Task objective
Transcribe exactly the line that contains "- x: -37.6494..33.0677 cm" and all lines following it to the end of the material below; omit everything else.

Given information
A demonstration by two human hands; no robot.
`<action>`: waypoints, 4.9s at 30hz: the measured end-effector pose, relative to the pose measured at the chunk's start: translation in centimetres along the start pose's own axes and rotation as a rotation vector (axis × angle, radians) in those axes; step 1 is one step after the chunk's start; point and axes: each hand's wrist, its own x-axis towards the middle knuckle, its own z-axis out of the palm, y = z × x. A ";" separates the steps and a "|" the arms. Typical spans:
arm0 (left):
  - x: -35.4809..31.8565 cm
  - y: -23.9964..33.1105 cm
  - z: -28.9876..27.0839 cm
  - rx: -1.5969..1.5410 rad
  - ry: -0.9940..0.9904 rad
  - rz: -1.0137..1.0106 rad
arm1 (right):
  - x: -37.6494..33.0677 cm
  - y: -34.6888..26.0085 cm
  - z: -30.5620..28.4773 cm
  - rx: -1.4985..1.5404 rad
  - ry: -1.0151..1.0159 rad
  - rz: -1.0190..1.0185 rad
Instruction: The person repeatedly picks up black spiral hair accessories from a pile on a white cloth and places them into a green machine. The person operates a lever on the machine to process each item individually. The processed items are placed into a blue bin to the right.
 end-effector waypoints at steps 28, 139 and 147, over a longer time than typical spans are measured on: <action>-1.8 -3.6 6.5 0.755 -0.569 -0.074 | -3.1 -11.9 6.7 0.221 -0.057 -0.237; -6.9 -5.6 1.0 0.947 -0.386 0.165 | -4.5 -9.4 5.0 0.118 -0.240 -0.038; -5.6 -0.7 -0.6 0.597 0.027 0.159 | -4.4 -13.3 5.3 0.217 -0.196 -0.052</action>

Answer
  - x: -37.6494..33.0677 cm
  - y: -34.6888..26.0085 cm
  - z: -30.5620..28.4773 cm
  - rx: -1.4985..1.5404 rad
  - ry: -1.0151..1.0159 rad
  - rz: -1.0190..1.0185 rad
Instruction: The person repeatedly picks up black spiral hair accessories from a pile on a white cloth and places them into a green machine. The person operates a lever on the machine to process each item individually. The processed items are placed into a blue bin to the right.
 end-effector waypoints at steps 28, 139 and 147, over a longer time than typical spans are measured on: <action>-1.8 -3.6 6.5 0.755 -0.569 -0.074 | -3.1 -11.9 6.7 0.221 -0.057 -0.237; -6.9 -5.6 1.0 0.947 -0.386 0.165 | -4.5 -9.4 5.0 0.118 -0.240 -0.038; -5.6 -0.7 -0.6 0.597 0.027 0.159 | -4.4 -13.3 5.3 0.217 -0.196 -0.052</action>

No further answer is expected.